В холле стояло около полусотни кресел, несколько чертежных кульманов с эпидиаскопическими приставками и десяток демонстрационных столов. Когда-то здесь кипели жаркие ученые споры, — а Кормчий с презрительным удивлением рассматривал своих экзотических пленников, которых даже неволя и реальная угроза смерти не могла оторвать от сладкой жажды творить.
Радиальные коридоры вели к большим бронированным дверям, за которыми угадывались вместительные залы. И на всех дверях была одна и та же надпись: «Лаборатория. Не входить — защита включается без предупреждения!» И дважды перечеркнутый черным человеческий череп…
Короткие радиальные коридоры обрывались, влившись в длинную спираль широкого, как улица, общего коридора. На эту пустынную сейчас «улицу», крытую веселым бело-розовым пластиком, выходили двери поменьше, раскрашенные в разные цвета. На них стояли только цифры — порядковый номер и окошечко автосчетчика. Здесь пленники жили.
Бин в развевающемся плаще Правителя петлял двери к двери, всматриваясь в цифры счетчиков. Двери были закрыты, а в окошечках везде стоял «О» — в комнатах не было ни одной живой души.
Они дошли до самого конца коридора. Он кончался комнатой номер два. Вместо двери в комнату номер один была гладкая розовая стена.
— Комнаты деда действительно замурованы… Легенда говорила правду…
— Что ты хотел здесь найти?
— Ничего. Я должен был увидеть это своими глазами. Я дал клятву отцу и матери… Вернее, их памяти…

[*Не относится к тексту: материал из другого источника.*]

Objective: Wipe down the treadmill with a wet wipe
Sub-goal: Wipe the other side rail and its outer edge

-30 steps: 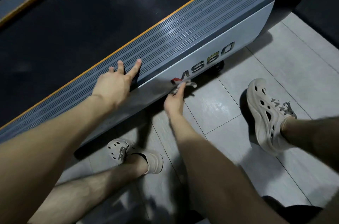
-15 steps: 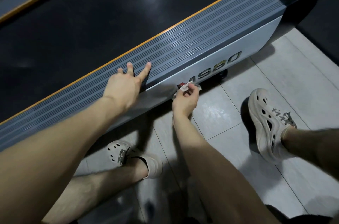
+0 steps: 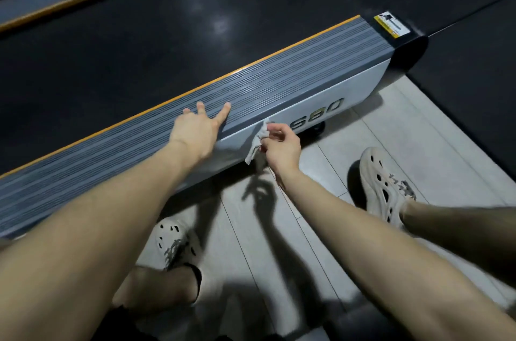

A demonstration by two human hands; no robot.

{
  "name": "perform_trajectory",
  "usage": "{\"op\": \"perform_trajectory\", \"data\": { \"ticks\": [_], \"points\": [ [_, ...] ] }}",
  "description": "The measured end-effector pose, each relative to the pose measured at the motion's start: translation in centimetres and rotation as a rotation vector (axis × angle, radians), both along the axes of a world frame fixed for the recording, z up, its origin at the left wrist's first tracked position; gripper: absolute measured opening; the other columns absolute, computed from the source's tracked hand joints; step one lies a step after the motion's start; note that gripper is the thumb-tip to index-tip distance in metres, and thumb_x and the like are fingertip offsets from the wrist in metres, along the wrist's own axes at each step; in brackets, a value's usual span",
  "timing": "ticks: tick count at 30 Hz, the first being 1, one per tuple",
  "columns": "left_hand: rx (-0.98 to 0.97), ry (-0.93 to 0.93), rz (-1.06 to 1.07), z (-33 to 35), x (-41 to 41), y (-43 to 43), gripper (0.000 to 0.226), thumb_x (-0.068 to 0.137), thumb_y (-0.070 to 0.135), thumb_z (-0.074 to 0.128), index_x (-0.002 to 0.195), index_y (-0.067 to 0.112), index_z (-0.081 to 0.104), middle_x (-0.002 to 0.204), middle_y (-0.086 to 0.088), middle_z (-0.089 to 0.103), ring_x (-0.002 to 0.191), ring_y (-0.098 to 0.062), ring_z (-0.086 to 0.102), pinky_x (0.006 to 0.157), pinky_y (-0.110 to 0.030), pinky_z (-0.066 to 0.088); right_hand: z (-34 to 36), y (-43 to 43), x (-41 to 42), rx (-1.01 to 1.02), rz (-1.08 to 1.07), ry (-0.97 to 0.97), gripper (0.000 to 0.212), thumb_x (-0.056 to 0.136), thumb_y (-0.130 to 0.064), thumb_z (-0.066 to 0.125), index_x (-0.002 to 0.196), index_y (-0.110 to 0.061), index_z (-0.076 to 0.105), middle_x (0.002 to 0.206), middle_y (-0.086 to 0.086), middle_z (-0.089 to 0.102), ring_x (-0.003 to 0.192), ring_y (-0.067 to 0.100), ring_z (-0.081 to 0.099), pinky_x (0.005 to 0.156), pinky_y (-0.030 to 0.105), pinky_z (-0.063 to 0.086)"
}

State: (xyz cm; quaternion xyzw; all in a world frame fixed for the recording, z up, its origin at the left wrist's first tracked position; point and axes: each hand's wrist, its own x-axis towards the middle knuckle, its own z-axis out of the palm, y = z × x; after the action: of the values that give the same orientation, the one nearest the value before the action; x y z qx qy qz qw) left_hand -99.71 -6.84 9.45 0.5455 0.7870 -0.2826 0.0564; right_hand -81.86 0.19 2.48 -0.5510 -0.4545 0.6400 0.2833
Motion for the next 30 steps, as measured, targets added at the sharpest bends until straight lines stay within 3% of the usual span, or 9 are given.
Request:
{"op": "perform_trajectory", "data": {
  "ticks": [4,8,11,13,16,18,21,23,30],
  "points": [
    [-0.015,0.005,0.006,0.3,0.2,0.1,0.098,0.102,0.008,0.048,0.166,0.042,-0.018,0.173,-0.029,0.013,0.149,-0.059,0.033,0.104,-0.055,0.051,5.8,3.1,3.3,0.260,0.214,-0.090,0.038,0.087,0.005,0.068,0.087,-0.032,0.073,0.089,-0.005,0.076,0.089,0.018,0.075,0.083,0.047,0.065],
    [-0.022,-0.030,0.017,1.3,0.6,0.1,0.101,0.100,0.007,0.050,0.165,0.044,-0.019,0.173,-0.028,0.016,0.142,-0.057,0.045,0.096,-0.051,0.054,13.3,6.2,8.3,0.373,0.235,-0.137,0.031,0.092,0.010,0.064,0.094,-0.019,0.074,0.082,-0.001,0.073,0.066,0.008,0.071,0.067,0.038,0.066],
    [-0.091,-0.067,0.016,3.2,0.0,1.2,0.112,0.091,0.037,0.071,0.167,0.044,-0.012,0.147,-0.022,0.051,0.114,-0.042,0.065,0.083,-0.044,0.059,17.3,7.2,12.0,0.396,0.197,-0.200,0.018,0.083,-0.004,0.069,0.094,-0.017,0.075,0.085,-0.001,0.077,0.076,0.018,0.076,0.078,0.049,0.067],
    [-0.144,-0.089,0.044,5.1,0.4,2.5,0.106,0.083,0.053,0.075,0.167,0.046,0.010,0.130,-0.011,0.065,0.111,-0.034,0.067,0.086,-0.038,0.058,19.3,8.0,13.8,0.436,0.212,-0.232,0.017,0.077,-0.014,0.071,0.092,-0.022,0.076,0.083,-0.003,0.077,0.081,0.023,0.078,0.081,0.052,0.065],
    [-0.105,-0.132,0.012,6.6,2.5,5.1,0.046,0.082,0.051,0.064,0.127,0.045,0.062,0.115,0.005,0.074,0.106,-0.025,0.068,0.085,-0.034,0.058,20.3,9.2,16.5,0.505,0.222,-0.236,0.013,0.091,-0.009,0.076,0.092,-0.021,0.077,0.081,-0.008,0.071,0.070,0.006,0.070,0.072,0.034,0.065],
    [-0.055,-0.176,-0.053,6.3,5.0,7.0,0.044,0.087,0.055,0.060,0.129,0.043,0.064,0.111,0.006,0.074,0.107,-0.026,0.069,0.082,-0.034,0.056,19.2,10.0,18.7,0.481,0.165,-0.217,0.011,0.094,-0.005,0.074,0.094,-0.015,0.078,0.079,-0.006,0.068,0.060,-0.001,0.064,0.063,0.024,0.060],
    [-0.008,-0.206,-0.183,5.9,9.6,10.7,0.052,0.097,0.053,0.059,0.147,0.038,0.054,0.125,-0.001,0.072,0.112,-0.029,0.069,0.079,-0.035,0.053,16.6,11.8,21.3,0.375,0.025,-0.249,0.032,0.088,0.003,0.073,0.086,-0.028,0.081,0.084,-0.002,0.077,0.076,0.019,0.076,0.073,0.047,0.067],
    [0.029,-0.211,-0.284,5.6,12.6,13.7,0.056,0.099,0.051,0.058,0.152,0.036,0.050,0.131,-0.005,0.071,0.117,-0.031,0.068,0.084,-0.038,0.056,15.9,13.3,22.4,0.299,-0.043,-0.221,0.027,0.086,-0.001,0.074,0.083,-0.027,0.081,0.085,0.003,0.080,0.081,0.031,0.079,0.074,0.056,0.066],
    [0.141,-0.227,-0.479,5.9,19.6,25.2,0.041,0.100,0.046,0.056,0.137,0.030,0.060,0.116,0.000,0.069,0.102,-0.028,0.068,0.072,-0.036,0.048,16.9,20.5,25.8,0.385,-0.098,-0.275,0.020,0.092,-0.016,0.078,0.080,-0.032,0.078,0.076,-0.005,0.075,0.066,0.017,0.074,0.076,0.043,0.064]
  ]
}}
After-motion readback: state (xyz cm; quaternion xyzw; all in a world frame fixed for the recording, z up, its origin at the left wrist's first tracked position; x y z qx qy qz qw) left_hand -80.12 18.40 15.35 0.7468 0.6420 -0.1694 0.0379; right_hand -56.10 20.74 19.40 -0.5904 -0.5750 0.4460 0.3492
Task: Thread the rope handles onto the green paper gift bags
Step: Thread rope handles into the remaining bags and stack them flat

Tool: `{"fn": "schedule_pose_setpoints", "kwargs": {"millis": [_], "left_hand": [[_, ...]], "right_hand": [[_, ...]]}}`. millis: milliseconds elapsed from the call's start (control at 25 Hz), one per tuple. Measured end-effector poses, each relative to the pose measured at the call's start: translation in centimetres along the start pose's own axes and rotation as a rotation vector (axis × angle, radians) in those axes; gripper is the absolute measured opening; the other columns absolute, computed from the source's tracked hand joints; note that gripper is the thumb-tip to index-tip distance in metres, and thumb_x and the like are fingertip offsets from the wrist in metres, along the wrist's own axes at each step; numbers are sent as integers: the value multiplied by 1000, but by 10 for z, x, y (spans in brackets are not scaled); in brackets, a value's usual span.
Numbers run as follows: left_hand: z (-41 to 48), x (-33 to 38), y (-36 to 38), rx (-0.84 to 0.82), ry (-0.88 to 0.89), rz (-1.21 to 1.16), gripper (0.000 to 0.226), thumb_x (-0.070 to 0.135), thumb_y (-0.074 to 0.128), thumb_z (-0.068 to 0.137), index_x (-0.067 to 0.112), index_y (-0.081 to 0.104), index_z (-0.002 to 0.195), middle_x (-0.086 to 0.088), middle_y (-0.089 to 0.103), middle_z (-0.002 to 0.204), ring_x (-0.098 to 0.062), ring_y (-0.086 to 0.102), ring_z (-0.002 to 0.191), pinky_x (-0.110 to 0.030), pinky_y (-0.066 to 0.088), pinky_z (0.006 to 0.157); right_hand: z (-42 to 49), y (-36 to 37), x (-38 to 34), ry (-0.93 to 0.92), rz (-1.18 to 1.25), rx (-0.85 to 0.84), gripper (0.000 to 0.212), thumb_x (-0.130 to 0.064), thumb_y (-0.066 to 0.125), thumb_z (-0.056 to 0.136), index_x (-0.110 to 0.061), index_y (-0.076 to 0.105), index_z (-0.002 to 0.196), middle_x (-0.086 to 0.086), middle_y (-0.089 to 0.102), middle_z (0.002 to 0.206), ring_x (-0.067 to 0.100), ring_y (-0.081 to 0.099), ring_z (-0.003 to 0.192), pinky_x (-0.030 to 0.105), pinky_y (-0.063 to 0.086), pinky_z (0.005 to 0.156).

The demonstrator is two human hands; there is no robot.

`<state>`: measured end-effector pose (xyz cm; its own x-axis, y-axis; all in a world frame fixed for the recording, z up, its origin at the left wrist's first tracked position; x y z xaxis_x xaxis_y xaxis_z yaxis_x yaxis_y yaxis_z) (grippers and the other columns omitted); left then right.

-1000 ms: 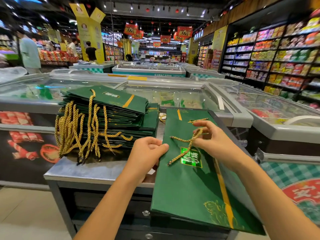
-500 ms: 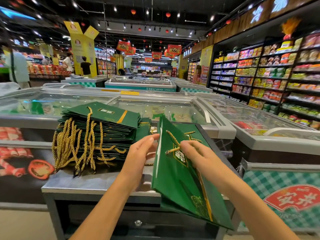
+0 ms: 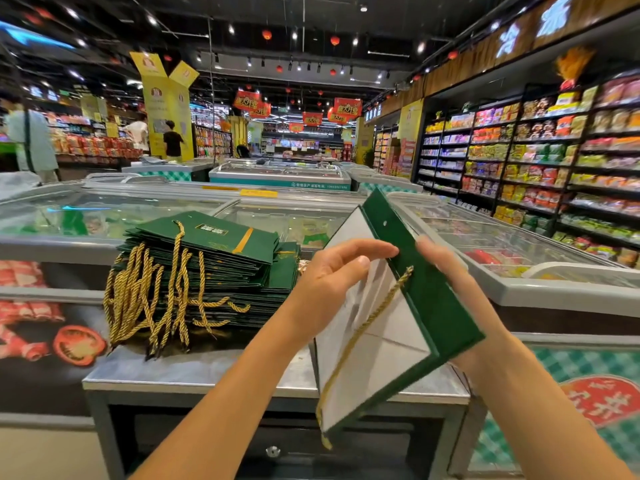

Они постояли еще немного у розовой стены и пошли назад, к лифту. Бин снова хмурился. Настроение его менялось, как цвет моря перед штормом.
— И еще, откровенно говоря, я надеялся найти разгадку потусторонней деятельности Правителя здесь, на этом уровне. На уровне науки. Не знаю как… Впрочем… Нет. Этот уровень изолирован, а лаборатории обесточены. Я смотрел. Значит, адрес чуда — двадцать четвертый уровень… Двадцать четвертый…
Виной тому, что произошло после, была элементарная неосторожность. До сих пор Башня обращалась с ними отменно вежливо, и цепочка счастливых совпадений помогала довольно легко решать ее хитроумные загадки. Но кроме везения их берегла собственная бдительность. Они ждали подвоха и коварства от всего окружающего — и потому вовремя замечали тайные пружины и контакты смертоносных систем.
Убедившись в гибели тирана, они позволили себе расслабиться. Они забыли, что зло, как и добро, переживает своих создателей и способно сохранять веками убийственную силу. В Башне продолжала жить злая воля Правителя Свиры. Башня только притворялась мертвой, она ждала удобного случая, чтобы нанести удар.